Data items
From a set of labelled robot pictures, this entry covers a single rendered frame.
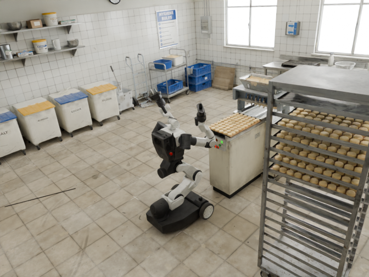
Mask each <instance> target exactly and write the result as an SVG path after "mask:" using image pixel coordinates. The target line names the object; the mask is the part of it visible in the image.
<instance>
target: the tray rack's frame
mask: <svg viewBox="0 0 369 277"><path fill-rule="evenodd" d="M272 80H274V81H273V86H277V87H284V88H291V89H295V90H302V91H309V92H316V93H323V94H328V95H335V96H342V97H349V98H356V99H362V100H367V101H369V71H361V70H350V69H339V68H328V67H317V66H310V65H303V66H300V65H298V66H296V67H295V68H293V69H291V70H289V71H286V72H285V73H283V74H281V75H279V76H277V77H275V78H273V79H272ZM368 171H369V143H368V147H367V151H366V156H365V160H364V164H363V167H362V172H361V176H360V181H359V185H358V188H357V192H356V197H355V201H354V205H353V209H352V213H351V217H350V222H349V226H348V230H347V233H346V238H345V242H344V246H343V250H342V255H341V258H340V262H339V263H338V262H336V261H334V260H332V259H330V258H328V257H326V256H324V255H322V254H320V253H318V252H316V251H314V250H312V249H310V248H308V247H306V246H303V245H301V244H299V243H297V242H295V241H293V240H291V239H289V238H287V237H285V236H283V235H281V234H280V236H279V237H278V239H280V240H282V241H284V242H286V243H288V244H290V245H292V246H294V247H296V248H298V249H300V250H302V251H304V252H306V253H308V254H310V255H312V256H314V257H316V258H318V259H320V260H322V261H324V262H326V263H328V264H330V265H332V266H334V267H336V268H338V271H335V270H333V269H331V268H329V267H327V266H325V265H323V264H321V263H319V262H317V261H315V260H313V259H311V258H309V257H307V256H305V255H303V254H301V253H299V252H297V251H295V250H293V249H292V248H290V247H288V246H286V245H284V244H282V243H280V242H278V241H275V242H274V243H273V245H275V246H277V247H279V248H281V249H283V250H285V251H287V252H289V253H291V254H293V255H295V256H297V257H299V258H300V259H302V260H304V261H306V262H308V263H310V264H312V265H314V266H316V267H318V268H320V269H322V270H324V271H326V272H328V273H330V274H331V275H333V276H335V277H348V275H349V273H350V271H351V268H352V265H353V263H352V264H350V263H349V259H350V258H351V259H353V261H354V257H355V256H354V257H353V256H351V251H354V252H355V253H356V250H357V248H356V249H355V248H353V244H354V243H356V244H357V245H358V243H359V240H358V241H357V240H355V236H356V235H359V236H360V235H361V232H358V231H357V228H358V226H360V227H363V225H364V222H363V224H362V223H359V221H360V217H361V218H364V219H365V217H366V214H362V209H363V208H364V209H366V210H367V209H368V205H369V204H368V205H366V204H364V202H365V199H367V200H369V195H367V190H368V189H369V182H368V185H367V190H366V194H365V198H364V202H363V205H362V209H361V213H360V217H359V221H358V224H357V228H356V232H355V236H354V240H353V244H352V247H351V251H350V255H349V259H348V263H347V264H346V263H345V261H346V258H347V255H348V250H349V246H350V242H351V238H352V235H353V231H354V227H355V223H356V218H357V214H358V212H359V208H360V203H361V199H362V195H363V192H364V188H365V184H366V180H367V176H368ZM366 213H367V212H366ZM361 231H362V230H361ZM359 239H360V238H359ZM269 250H270V251H271V252H273V253H275V254H277V255H279V256H281V257H283V258H285V259H286V260H288V261H290V262H292V263H294V264H296V265H298V266H300V267H301V268H303V269H305V270H307V271H309V272H311V273H313V274H315V275H316V276H318V277H329V276H326V275H324V274H322V273H320V272H319V271H317V270H315V269H313V268H311V267H309V266H308V265H306V264H304V263H302V262H300V261H298V260H296V259H294V258H292V257H290V256H288V255H287V254H285V253H283V252H281V251H279V250H277V249H275V248H273V247H270V248H269ZM265 256H267V257H269V258H270V259H272V260H274V261H275V262H277V263H279V264H281V265H283V266H285V267H286V268H288V269H290V270H292V271H294V272H295V273H297V274H299V275H301V276H303V277H312V276H310V275H308V274H306V273H304V272H303V271H301V270H299V269H297V268H295V267H293V266H292V265H290V264H288V263H286V262H284V261H282V260H280V259H279V258H277V257H275V256H273V255H271V254H269V253H267V252H266V253H265ZM260 268H261V271H262V276H263V277H267V275H269V273H270V274H271V275H273V276H275V277H297V276H295V275H293V274H291V273H290V272H288V271H286V270H284V269H282V268H281V267H279V266H277V265H275V264H273V263H271V262H270V261H268V260H267V259H265V258H262V265H261V266H260Z"/></svg>
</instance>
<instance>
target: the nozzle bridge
mask: <svg viewBox="0 0 369 277"><path fill-rule="evenodd" d="M285 93H286V91H282V92H280V93H278V94H276V95H274V98H275V99H276V98H278V97H280V96H281V95H283V94H285ZM246 94H247V95H248V96H249V98H248V99H247V98H246V97H247V95H246ZM250 94H251V95H250ZM252 95H253V100H252V101H251V99H250V97H251V96H252ZM255 96H256V101H255V100H254V99H255ZM259 97H261V102H259V101H258V98H259ZM263 97H264V98H265V103H263V99H264V98H263ZM267 97H268V93H266V92H261V91H256V90H251V89H248V88H244V86H243V84H242V85H239V86H237V87H234V88H233V100H237V110H241V109H243V108H245V102H249V103H254V104H257V105H260V106H264V107H267V102H266V100H267ZM262 98H263V99H262ZM273 109H276V110H277V111H279V112H280V111H282V113H283V114H288V113H289V112H290V106H286V105H282V104H277V103H273Z"/></svg>
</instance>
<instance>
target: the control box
mask: <svg viewBox="0 0 369 277"><path fill-rule="evenodd" d="M214 136H215V135H214ZM215 138H216V139H217V141H216V145H215V146H214V147H215V148H218V149H220V150H222V151H226V141H225V139H223V138H220V137H217V136H215ZM221 141H222V142H223V143H221ZM219 144H220V145H221V146H220V147H219Z"/></svg>
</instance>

> [EXERCISE PROMPT] Make a word-for-word copy of the records above, excluding all pictures.

> [WORKED SOLUTION]
From a set of labelled robot pictures, this entry covers a single rendered frame.
Mask each <instance> target exactly and write the result as an SVG path after "mask:" using image pixel coordinates. The target line names the object; the mask is the part of it visible in the image.
<instance>
target: the tray rack's frame
mask: <svg viewBox="0 0 369 277"><path fill-rule="evenodd" d="M272 80H274V81H273V86H277V87H284V88H291V89H295V90H302V91H309V92H316V93H323V94H328V95H335V96H342V97H349V98H356V99H362V100H367V101H369V71H361V70H350V69H339V68H328V67H317V66H310V65H303V66H300V65H298V66H296V67H295V68H293V69H291V70H289V71H286V72H285V73H283V74H281V75H279V76H277V77H275V78H273V79H272ZM368 171H369V143H368V147H367V151H366V156H365V160H364V164H363V167H362V172H361V176H360V181H359V185H358V188H357V192H356V197H355V201H354V205H353V209H352V213H351V217H350V222H349V226H348V230H347V233H346V238H345V242H344V246H343V250H342V255H341V258H340V262H339V263H338V262H336V261H334V260H332V259H330V258H328V257H326V256H324V255H322V254H320V253H318V252H316V251H314V250H312V249H310V248H308V247H306V246H303V245H301V244H299V243H297V242H295V241H293V240H291V239H289V238H287V237H285V236H283V235H281V234H280V236H279V237H278V239H280V240H282V241H284V242H286V243H288V244H290V245H292V246H294V247H296V248H298V249H300V250H302V251H304V252H306V253H308V254H310V255H312V256H314V257H316V258H318V259H320V260H322V261H324V262H326V263H328V264H330V265H332V266H334V267H336V268H338V271H335V270H333V269H331V268H329V267H327V266H325V265H323V264H321V263H319V262H317V261H315V260H313V259H311V258H309V257H307V256H305V255H303V254H301V253H299V252H297V251H295V250H293V249H292V248H290V247H288V246H286V245H284V244H282V243H280V242H278V241H275V242H274V243H273V245H275V246H277V247H279V248H281V249H283V250H285V251H287V252H289V253H291V254H293V255H295V256H297V257H299V258H300V259H302V260H304V261H306V262H308V263H310V264H312V265H314V266H316V267H318V268H320V269H322V270H324V271H326V272H328V273H330V274H331V275H333V276H335V277H348V275H349V273H350V271H351V268H352V265H353V263H352V264H350V263H349V259H350V258H351V259H353V261H354V257H355V256H354V257H353V256H351V251H354V252H355V253H356V250H357V248H356V249H355V248H353V244H354V243H356V244H357V245H358V243H359V240H358V241H357V240H355V236H356V235H359V236H360V235H361V232H358V231H357V228H358V226H360V227H363V225H364V222H363V224H362V223H359V221H360V217H361V218H364V219H365V217H366V214H362V209H363V208H364V209H366V210H367V209H368V205H369V204H368V205H366V204H364V202H365V199H367V200H369V195H367V190H368V189H369V182H368V185H367V190H366V194H365V198H364V202H363V205H362V209H361V213H360V217H359V221H358V224H357V228H356V232H355V236H354V240H353V244H352V247H351V251H350V255H349V259H348V263H347V264H346V263H345V261H346V258H347V255H348V250H349V246H350V242H351V238H352V235H353V231H354V227H355V223H356V218H357V214H358V212H359V208H360V203H361V199H362V195H363V192H364V188H365V184H366V180H367V176H368ZM366 213H367V212H366ZM361 231H362V230H361ZM359 239H360V238H359ZM269 250H270V251H271V252H273V253H275V254H277V255H279V256H281V257H283V258H285V259H286V260H288V261H290V262H292V263H294V264H296V265H298V266H300V267H301V268H303V269H305V270H307V271H309V272H311V273H313V274H315V275H316V276H318V277H329V276H326V275H324V274H322V273H320V272H319V271H317V270H315V269H313V268H311V267H309V266H308V265H306V264H304V263H302V262H300V261H298V260H296V259H294V258H292V257H290V256H288V255H287V254H285V253H283V252H281V251H279V250H277V249H275V248H273V247H270V248H269ZM265 256H267V257H269V258H270V259H272V260H274V261H275V262H277V263H279V264H281V265H283V266H285V267H286V268H288V269H290V270H292V271H294V272H295V273H297V274H299V275H301V276H303V277H312V276H310V275H308V274H306V273H304V272H303V271H301V270H299V269H297V268H295V267H293V266H292V265H290V264H288V263H286V262H284V261H282V260H280V259H279V258H277V257H275V256H273V255H271V254H269V253H267V252H266V253H265ZM260 268H261V271H262V276H263V277H267V275H269V273H270V274H271V275H273V276H275V277H297V276H295V275H293V274H291V273H290V272H288V271H286V270H284V269H282V268H281V267H279V266H277V265H275V264H273V263H271V262H270V261H268V260H267V259H265V258H262V265H261V266H260Z"/></svg>
</instance>
<instance>
target: the nozzle bridge
mask: <svg viewBox="0 0 369 277"><path fill-rule="evenodd" d="M285 93H286V91H282V92H280V93H278V94H276V95H274V98H275V99H276V98H278V97H280V96H281V95H283V94H285ZM246 94H247V95H248V96H249V98H248V99H247V98H246V97H247V95H246ZM250 94H251V95H250ZM252 95H253V100H252V101H251V99H250V97H251V96H252ZM255 96H256V101H255V100H254V99H255ZM259 97H261V102H259V101H258V98H259ZM263 97H264V98H265V103H263V99H264V98H263ZM267 97H268V93H266V92H261V91H256V90H251V89H248V88H244V86H243V84H242V85H239V86H237V87H234V88H233V100H237V110H241V109H243V108H245V102H249V103H254V104H257V105H260V106H264V107H267V102H266V100H267ZM262 98H263V99H262ZM273 109H276V110H277V111H279V112H280V111H282V113H283V114H288V113H289V112H290V106H286V105H282V104H277V103H273Z"/></svg>
</instance>
<instance>
target: the control box
mask: <svg viewBox="0 0 369 277"><path fill-rule="evenodd" d="M214 136H215V135H214ZM215 138H216V139H217V141H216V145H215V146H214V147H215V148H218V149H220V150H222V151H226V141H225V139H223V138H220V137H217V136H215ZM221 141H222V142H223V143H221ZM219 144H220V145H221V146H220V147H219Z"/></svg>
</instance>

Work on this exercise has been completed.